There is more but I just can’t. She pleads for her own reality show that would be like Seinfeld meets Everybody Loves Raymond. Then she randomly goes off on a tangent about what a travesty it is that she is not still on TV. Out of nowhere she says, “Out of all the housewives that have been fired or left I’m the only one still standing.” What does that even mean?  I guess it means out of all the other ex housewives she is the only one that is still whining about it a full year later. Good Lord.



Filed under Andy Cohen, WWHL

20 responses to “Jill Zarin Is Coming to WWHL

  1. Lord and I thought Akex McCord was bad…no Alex was that bad. Jill Zarin, awww…

  2. Ms Urethra Franklin

    I am going to get drunk on Skinny Girl cocktails while watching this yenta kevitch….

  3. no name maddox

    in that gif, i like to think she’s saying, “kee kee meow”. makes her a little easier to take. just a schmekel.

  4. Mimi

    Do these idiots (i.e. also Kim Kardashian comes to mind) that many of them are followed on Twitter because they are fools and people who hate them enjoy reading how stupid they are? Twitter is Not an accurate count of “supporters or fans” – Ughh Zill Jarin is gross. Everyone should blast Andy Cohen for this one when it airs. (And say hi to Bethenny in the tweet!)

  5. likesphotoshop

    this is the best part abt is , she tweeted this then Andy answered then Jill deleted.. hope this posts.

  6. likesphotoshop

    ugh my html didn’t post.

  7. likesphotoshop

    here is a screen shot.

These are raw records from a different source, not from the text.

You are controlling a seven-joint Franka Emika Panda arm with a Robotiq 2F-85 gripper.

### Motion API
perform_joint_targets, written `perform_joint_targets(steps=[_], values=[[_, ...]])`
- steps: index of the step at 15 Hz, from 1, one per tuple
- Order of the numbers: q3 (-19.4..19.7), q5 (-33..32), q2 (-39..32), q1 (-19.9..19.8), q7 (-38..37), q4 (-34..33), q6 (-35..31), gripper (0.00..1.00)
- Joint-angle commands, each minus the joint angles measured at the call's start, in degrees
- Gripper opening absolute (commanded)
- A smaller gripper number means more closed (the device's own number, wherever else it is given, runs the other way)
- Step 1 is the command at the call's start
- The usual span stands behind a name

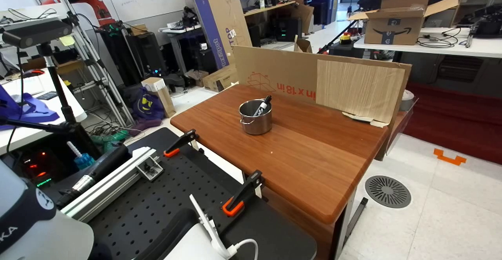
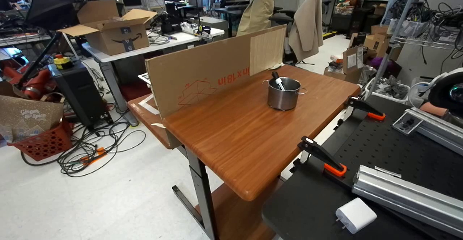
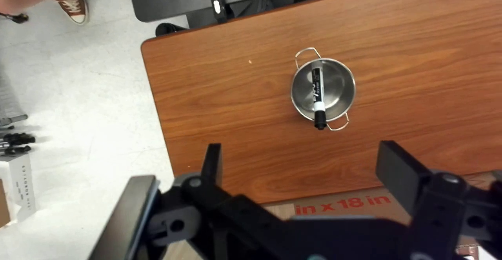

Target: Take the marker out of the pot and put it on the table

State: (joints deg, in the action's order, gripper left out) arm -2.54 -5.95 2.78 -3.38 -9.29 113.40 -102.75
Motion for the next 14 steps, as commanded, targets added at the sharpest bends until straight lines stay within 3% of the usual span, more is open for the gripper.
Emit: perform_joint_targets(steps=[1,8,14], values=[[0.8,3.5,-3.1,1.5,0.4,1.3,-6.7,1.0],[0.8,7.0,-11.8,2.7,0.3,3.3,-17.4,1.0],[0.8,8.3,-19.4,2.8,0.7,1.7,-19.4,1.0]])
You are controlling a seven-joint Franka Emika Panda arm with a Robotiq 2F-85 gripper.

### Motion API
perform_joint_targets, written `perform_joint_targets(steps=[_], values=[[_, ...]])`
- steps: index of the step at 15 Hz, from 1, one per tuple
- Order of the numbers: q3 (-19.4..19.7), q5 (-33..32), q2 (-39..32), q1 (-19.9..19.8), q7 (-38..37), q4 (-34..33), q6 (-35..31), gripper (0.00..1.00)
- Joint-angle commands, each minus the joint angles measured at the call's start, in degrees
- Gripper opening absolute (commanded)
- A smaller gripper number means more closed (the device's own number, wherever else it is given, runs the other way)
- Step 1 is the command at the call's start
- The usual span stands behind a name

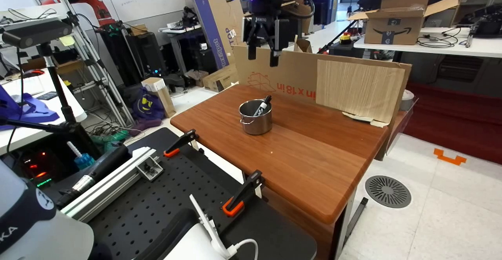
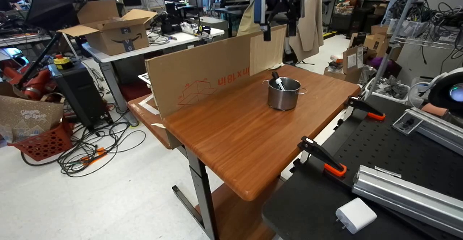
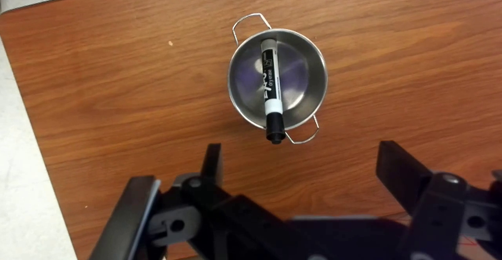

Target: Take the marker out of the pot and put it on the table

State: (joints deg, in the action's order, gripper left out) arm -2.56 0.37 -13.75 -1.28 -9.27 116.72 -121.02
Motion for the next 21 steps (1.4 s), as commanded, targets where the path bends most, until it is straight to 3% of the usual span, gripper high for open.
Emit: perform_joint_targets(steps=[1,11,12,13,21], values=[[0.8,2.0,-3.8,0.7,0.7,-2.0,-1.1,1.0],[1.2,1.3,-13.7,1.3,-0.5,-6.1,-1.9,1.0],[1.2,1.2,-14.2,1.4,-0.4,-6.3,-1.9,0.75],[1.2,1.1,-14.6,1.5,-0.5,-6.4,-2.3,0.74],[1.6,1.4,-15.3,1.1,-0.1,-7.7,-1.7,0.12]])
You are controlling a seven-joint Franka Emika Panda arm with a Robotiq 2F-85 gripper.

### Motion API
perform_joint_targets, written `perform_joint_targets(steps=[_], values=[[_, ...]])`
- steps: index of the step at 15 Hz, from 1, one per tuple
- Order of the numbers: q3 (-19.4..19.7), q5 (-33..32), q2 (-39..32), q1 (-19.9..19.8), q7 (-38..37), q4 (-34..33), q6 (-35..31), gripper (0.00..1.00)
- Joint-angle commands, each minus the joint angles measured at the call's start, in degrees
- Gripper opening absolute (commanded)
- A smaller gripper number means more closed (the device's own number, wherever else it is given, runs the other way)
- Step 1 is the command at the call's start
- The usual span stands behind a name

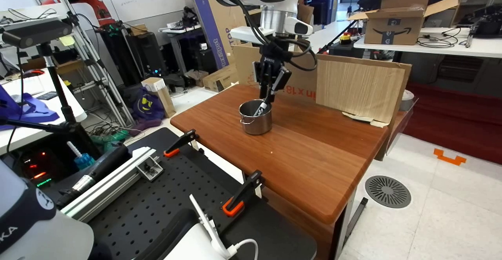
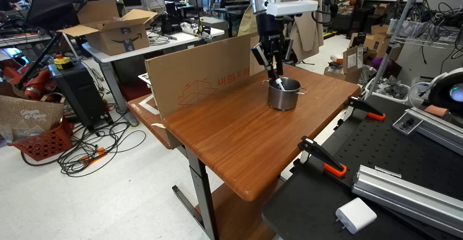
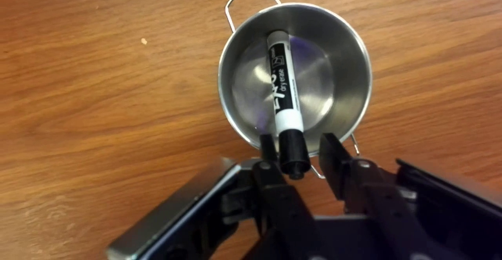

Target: Take the marker out of the pot and put it on the table

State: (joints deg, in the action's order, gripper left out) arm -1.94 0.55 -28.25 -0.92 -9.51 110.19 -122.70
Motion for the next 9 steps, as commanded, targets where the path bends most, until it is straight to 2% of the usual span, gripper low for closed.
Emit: perform_joint_targets(steps=[1,2,4,9], values=[[1.1,1.3,-0.6,0.7,0.3,-1.3,0.1,0.05],[1.2,1.3,-0.6,0.6,0.3,-1.6,0.4,0.0],[1.5,1.2,-0.8,0.4,0.5,-2.5,1.6,0.05],[2.7,0.9,2.0,-0.1,0.8,-1.5,2.0,0.05]])
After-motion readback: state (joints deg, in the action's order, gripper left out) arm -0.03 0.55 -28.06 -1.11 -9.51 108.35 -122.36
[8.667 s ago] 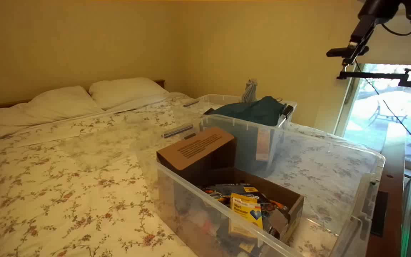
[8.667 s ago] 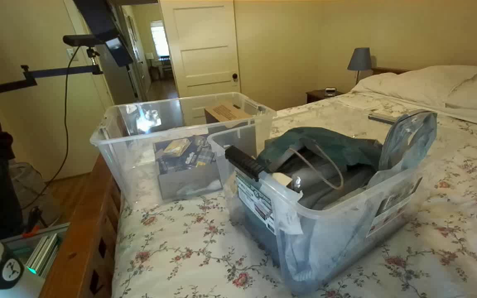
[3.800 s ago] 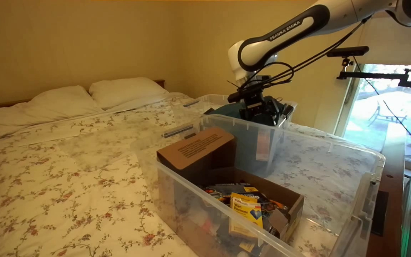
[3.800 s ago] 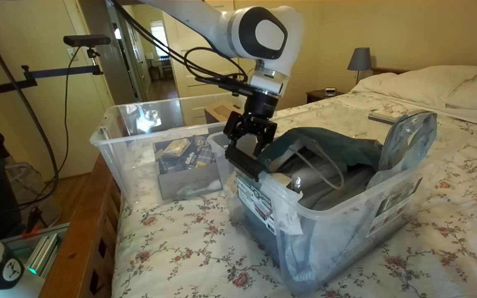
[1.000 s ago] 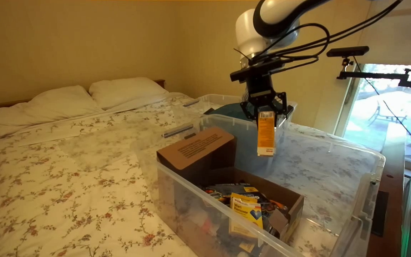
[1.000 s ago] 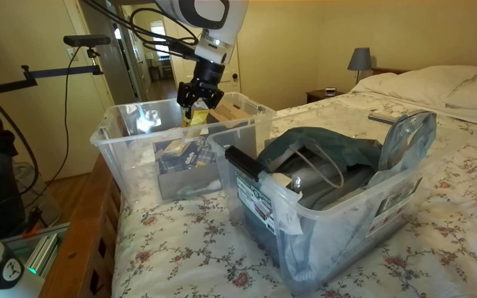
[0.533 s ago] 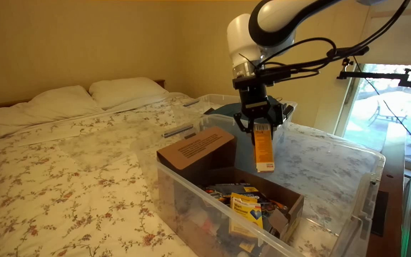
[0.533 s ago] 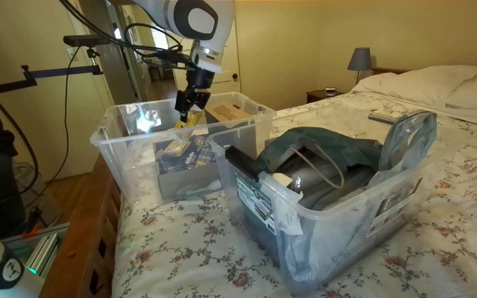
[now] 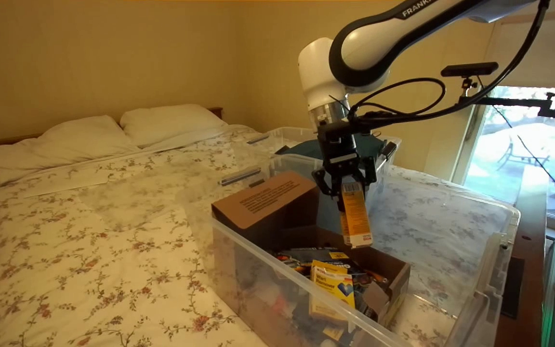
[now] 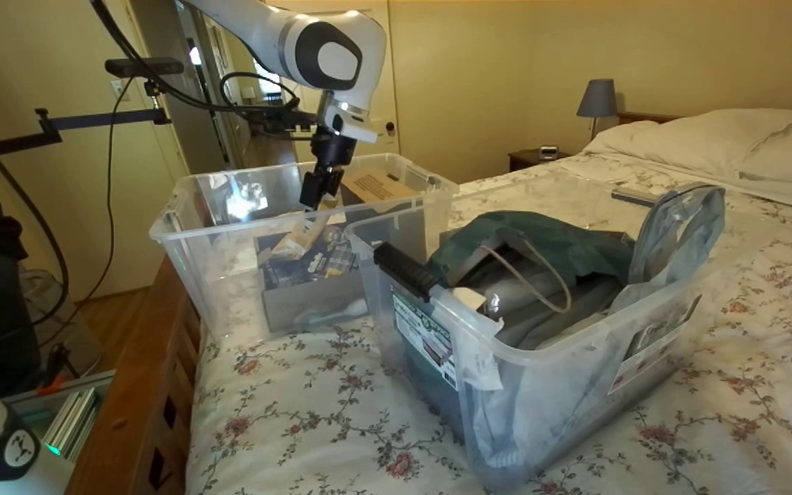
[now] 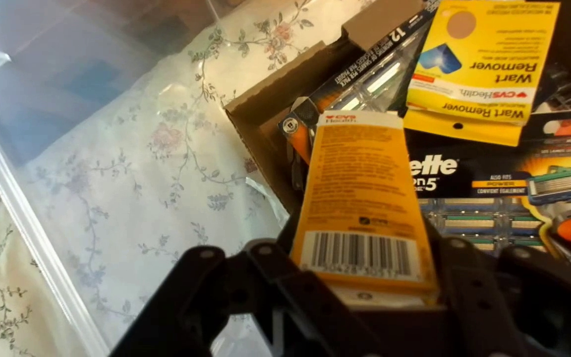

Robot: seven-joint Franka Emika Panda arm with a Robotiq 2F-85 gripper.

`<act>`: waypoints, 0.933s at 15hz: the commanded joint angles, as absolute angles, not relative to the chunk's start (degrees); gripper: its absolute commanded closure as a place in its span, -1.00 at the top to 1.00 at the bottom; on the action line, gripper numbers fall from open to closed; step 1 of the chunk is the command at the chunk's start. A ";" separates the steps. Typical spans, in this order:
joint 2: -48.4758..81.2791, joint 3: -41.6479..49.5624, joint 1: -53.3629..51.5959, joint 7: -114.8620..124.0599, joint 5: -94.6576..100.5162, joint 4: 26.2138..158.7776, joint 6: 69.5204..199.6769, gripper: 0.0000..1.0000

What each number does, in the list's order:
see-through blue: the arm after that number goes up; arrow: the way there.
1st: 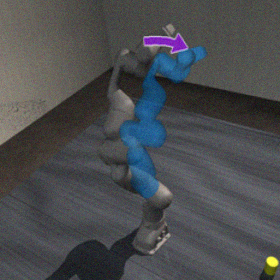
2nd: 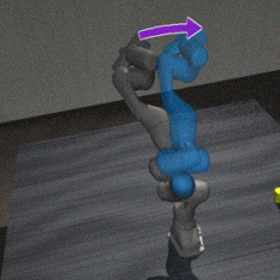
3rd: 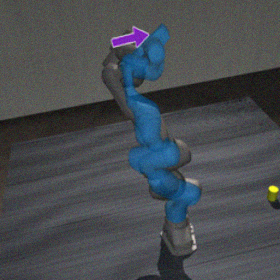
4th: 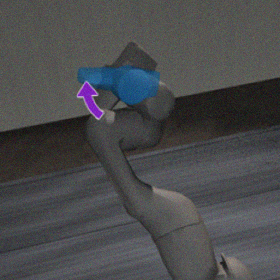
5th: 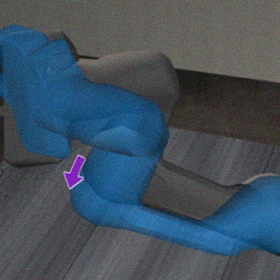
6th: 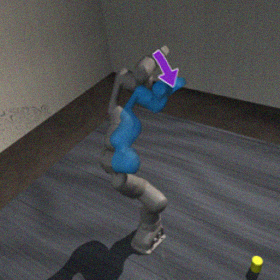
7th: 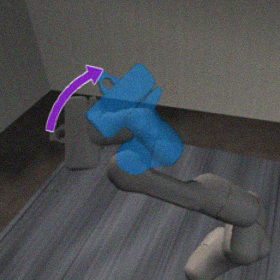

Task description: Move the orange box from the tote on the right to the one on the left

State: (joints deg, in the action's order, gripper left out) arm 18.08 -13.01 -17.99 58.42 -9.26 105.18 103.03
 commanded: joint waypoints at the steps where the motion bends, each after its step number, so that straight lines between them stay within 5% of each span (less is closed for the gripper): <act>1: 17.70 -13.31 -18.30 49.58 -7.95 106.10 104.57 -0.51; 14: 24.59 -14.50 -20.36 14.70 -4.35 107.31 105.17 -0.51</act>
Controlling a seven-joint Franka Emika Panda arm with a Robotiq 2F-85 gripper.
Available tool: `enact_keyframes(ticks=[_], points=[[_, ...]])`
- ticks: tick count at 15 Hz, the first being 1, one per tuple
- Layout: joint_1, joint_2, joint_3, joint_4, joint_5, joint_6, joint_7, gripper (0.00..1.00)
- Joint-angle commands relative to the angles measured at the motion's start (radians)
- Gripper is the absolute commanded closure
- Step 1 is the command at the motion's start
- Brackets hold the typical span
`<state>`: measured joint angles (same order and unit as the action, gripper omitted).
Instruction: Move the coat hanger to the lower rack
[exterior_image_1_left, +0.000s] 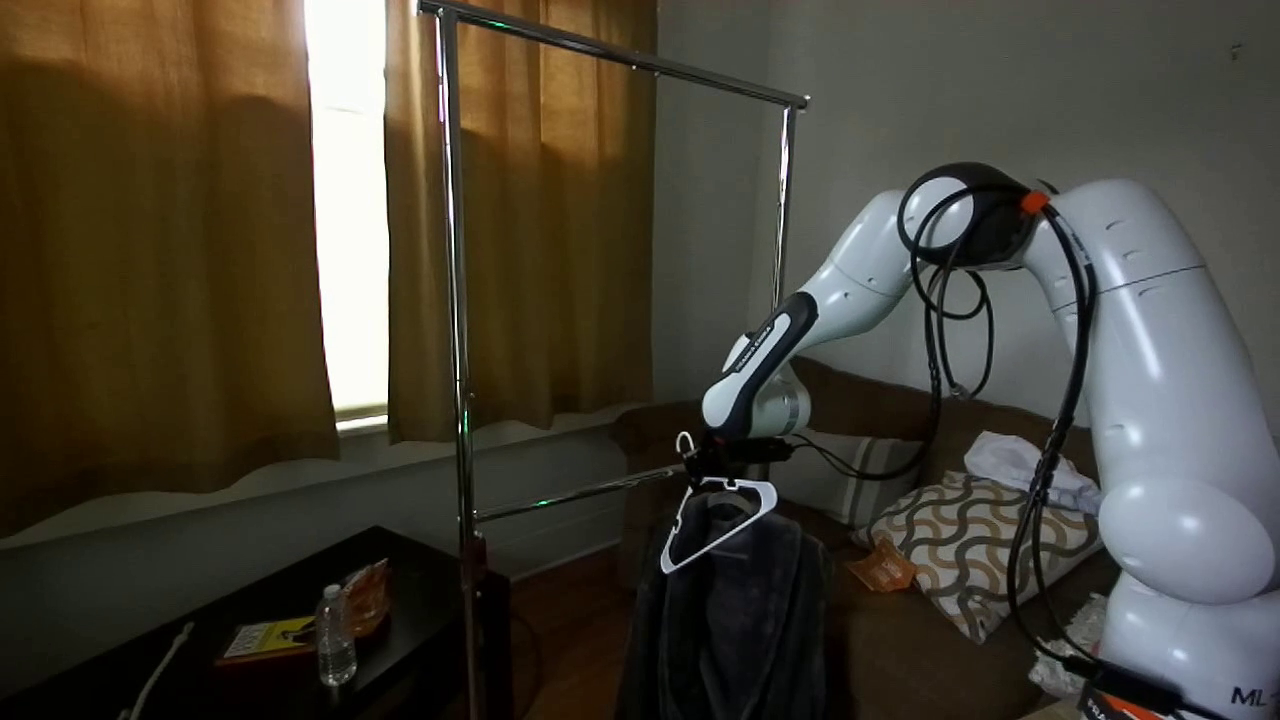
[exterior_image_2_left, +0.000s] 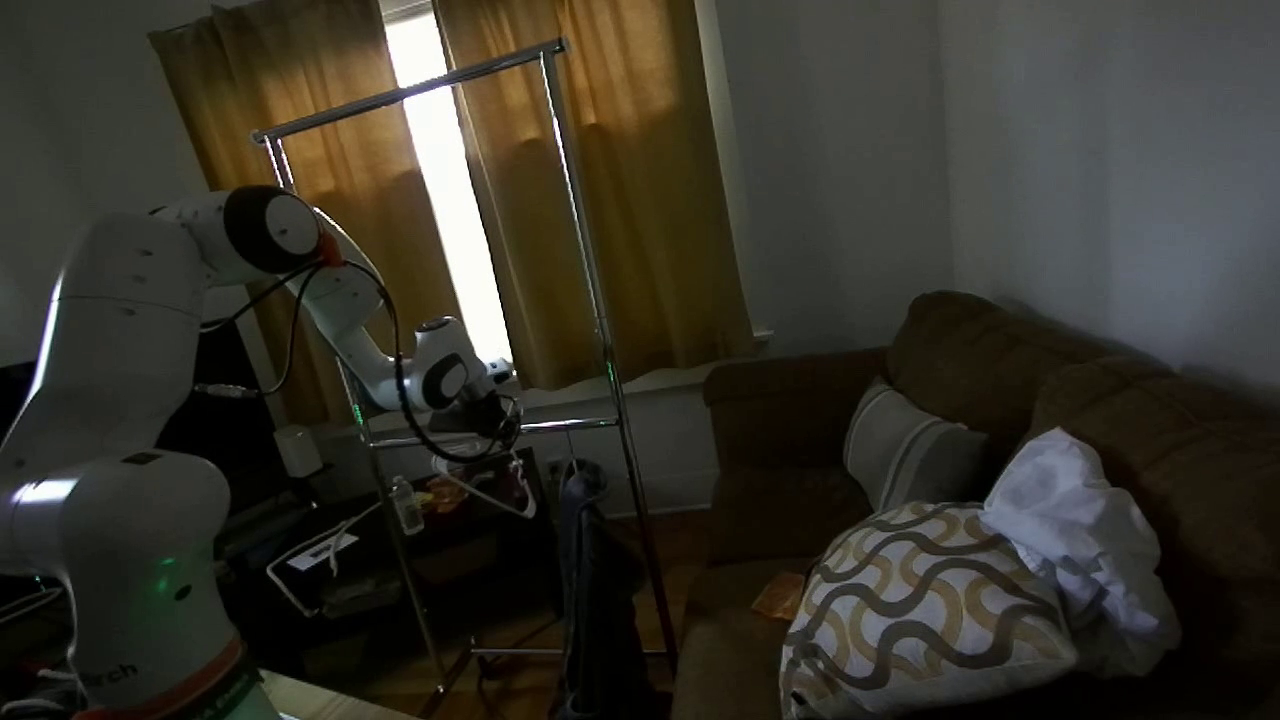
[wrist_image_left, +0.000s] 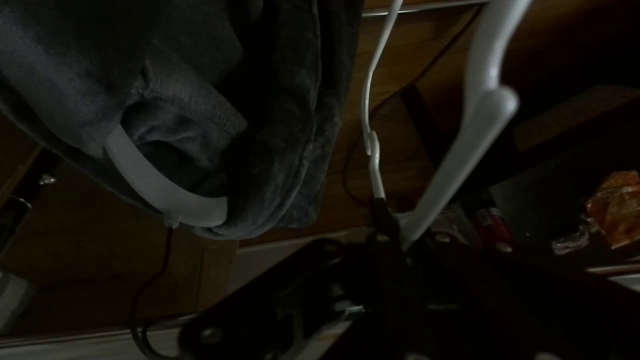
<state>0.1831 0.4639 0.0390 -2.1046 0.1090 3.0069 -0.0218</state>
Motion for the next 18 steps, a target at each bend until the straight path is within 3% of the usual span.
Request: enact_keyframes(ticks=[1, 14, 15, 16, 18], points=[[0.003, 0.050, -0.005, 0.027, -0.047, 0.010, 0.039, 0.98], [0.004, 0.142, -0.005, 0.083, -0.065, 0.019, 0.033, 0.98], [0.004, 0.144, -0.005, 0.083, -0.066, 0.017, 0.032, 0.67], [0.005, 0.147, -0.007, 0.084, -0.066, 0.016, 0.034, 0.67], [0.004, 0.148, -0.006, 0.085, -0.063, 0.016, 0.038, 0.53]])
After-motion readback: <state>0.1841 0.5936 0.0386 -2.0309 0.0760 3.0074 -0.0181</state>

Jill set self up for that 1. I just can’t wait to be deleted it.. oh yes I can that’s typical Jillzy..

  8. smooches

    meh…she’s no less a famewhore than any other housewife

  9. Critter

    Funny: she asked & I invited…

  10. victori0us

    Jill Zarin, Caroline Manzo, Mama Elsa, and Pervy George should all get a show…Aging Disgracefully is the working title.

  11. Katrina

    The interview should be interesting. Bravo may edit the interview to their advantage. I actually liked Jill on the show. She was a typical wealthy housewife.

  12. There are no words?!?!? I do not know what Andy is thinking. Someone asked Andy via twitter why? Andy said “she asked, I invited”
    The tweet was deleted???? Something’s not “Kosher”

  13. jill really said she gets 50 to 100 emails a day from jill zarin 1 million fake twitter followers?.. i have 3k twitter followers n i get 50 to 100 a day…..her narcissism is rich indeed….

  14. Katrina

    Where does the 1 million followers come from? Jill has over 500K. Jill is still popular. Why couldn’t her interview be live?

    • Sean

      Is Katrina anther fake Jill account? LOL no “less” of a famewhores than any other housewife? That’s the only accomplishment I can ever give this hag: she’s the ultimate famewhore of ANY housewife and her desperation is as hysterical as it is maniacal! She certainly always digs her own graves. Andy is a goofball to let her even bully him into this.

  15. I actually don’t mind Jill. She reminds me of all the whiny girls that ran around my prep school when I was a youngin’. it’s just in their DNA to whine and moan all day long. I don’t know what I missed on previous seasons, but other than her falling out with Bethenny, I don’t recall her being intentionally malicious towards anyone, unlike what we’ve seen on other Housewife franchises. I just recall her being annoying and kavetching every 5 minutes about this or that, which clearly wore on a lot of people’s nerves.

    As for her jewelry, it looks looks like she’s basically er um, “inspired”, by the costume jewelry that Joan Rivers has done for the past 20 something years. Think really large statement pieces, that those old skool, upper east NY divas like to wear. Does anybody here remember fashion editor Carrie Donovan (with the trademark big glasses), who always wore the same damned outfit for 50 years, but would always switch up on big jewelry pieces? Joan Rivers jewelry is very similar to the Carrie Donovan aesthetic—and i guess old Jill is trying to do her own version of statement jewelry now, sigh. Seems like the difference between the two is that Joan’s stuff is better looking, mostly based on her own personal jewelry collection she’s amassed through the years ( & we all know that Dame Joanie’s pockets is DEEP.)